As Damon was hopping and croaking so as to attract male frogs and make them forget about any females in the pond, or while on the lookout for the handsome prince of his dreams, the lamp was changing hands. His belongings got moved out and the lamp ended up in a charity store. The genie himself felt fine. The lamp was designed to have any luxury he could wish and that occurred in a home. The lamp was a mansion with all he could want within if he so desired. And he had to admit that those humans had good ideas for entertainment. He took a male form again and flipped through channels on a cable TV. He could have summoned a whole movie theater if he had wanted to but he wasn't in the mood. He merely had to wait until his next master showed up. Funny how those "master" always ended up being ythe butts of his own cosmic jokes. They all thought they could command HIM, those puny humans, but in the end, HE became the master of their fates. They saw him and just assumed he was the key to their greatest desires whereas they should have quaked in fear at what he could do to them. And all the same, those mortals.... None thought through the wording of their wishes and it was always the same nonsense over and over again, especially with men... The genie loved to misinterpret their wishes on purpose, even though he was kind to kids and generous people. He was no monster, after all. But these were the exceptions, not the rule. Most so-called masters just jumped at the opportunity to make selfish, dumb and banal wishes that he delighted in backfire. And oh, the look on their faces!... He never tired of that for sure.

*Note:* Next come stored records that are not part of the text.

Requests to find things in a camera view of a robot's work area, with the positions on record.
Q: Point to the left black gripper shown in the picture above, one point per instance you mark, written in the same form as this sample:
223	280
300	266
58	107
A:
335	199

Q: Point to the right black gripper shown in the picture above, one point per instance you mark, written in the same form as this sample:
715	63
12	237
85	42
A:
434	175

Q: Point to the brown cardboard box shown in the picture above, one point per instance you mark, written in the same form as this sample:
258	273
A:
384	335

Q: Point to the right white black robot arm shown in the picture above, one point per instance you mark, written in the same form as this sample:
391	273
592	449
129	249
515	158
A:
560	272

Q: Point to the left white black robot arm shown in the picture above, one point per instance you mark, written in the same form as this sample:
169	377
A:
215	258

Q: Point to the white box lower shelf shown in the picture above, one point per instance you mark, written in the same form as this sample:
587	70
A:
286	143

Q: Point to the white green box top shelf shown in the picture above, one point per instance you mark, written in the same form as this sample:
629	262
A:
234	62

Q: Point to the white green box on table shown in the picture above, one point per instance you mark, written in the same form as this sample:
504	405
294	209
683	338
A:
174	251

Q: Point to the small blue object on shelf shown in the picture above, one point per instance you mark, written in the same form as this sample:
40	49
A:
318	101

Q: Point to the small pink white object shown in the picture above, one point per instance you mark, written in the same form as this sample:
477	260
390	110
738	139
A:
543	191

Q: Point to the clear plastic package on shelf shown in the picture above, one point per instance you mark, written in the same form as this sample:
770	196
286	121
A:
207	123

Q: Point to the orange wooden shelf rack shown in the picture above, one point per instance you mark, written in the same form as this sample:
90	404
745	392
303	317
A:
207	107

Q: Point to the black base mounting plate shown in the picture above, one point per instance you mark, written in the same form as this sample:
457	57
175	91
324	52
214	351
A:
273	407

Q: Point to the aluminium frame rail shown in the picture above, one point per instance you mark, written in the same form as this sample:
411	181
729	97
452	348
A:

Suddenly, the genie felt summoned and he erupted out of the lamp. He was in the dark corner of a store, a large young man standing before him. He had the clear allure of a mean bully. A jerk. Perfect for the genie. He was going to really have fun with this one, a lot more than the last.
"You... You're real?..." stammered the muscled idiot in front of him.
"Of course I am. And why is my lamp at your feet?" the genie said.
"I just touched it, okay?" replied angrily the teen in self-defense, which indicated to the genie he had touched his lamp to steal; it, hoping it was valuable. His hands must have rubbed it and seeing the smoke erupt, it had scared him quite a bit.
"So... If you're real, you grant wishes?" said the idiot.
"Yes. Three," simply said the genie.
"Awesome! I know what I want right now!" exclaimed the boy.
Yes, a true moron indeed. The genie was going to have a hell of a time, he thought as he his his smirk.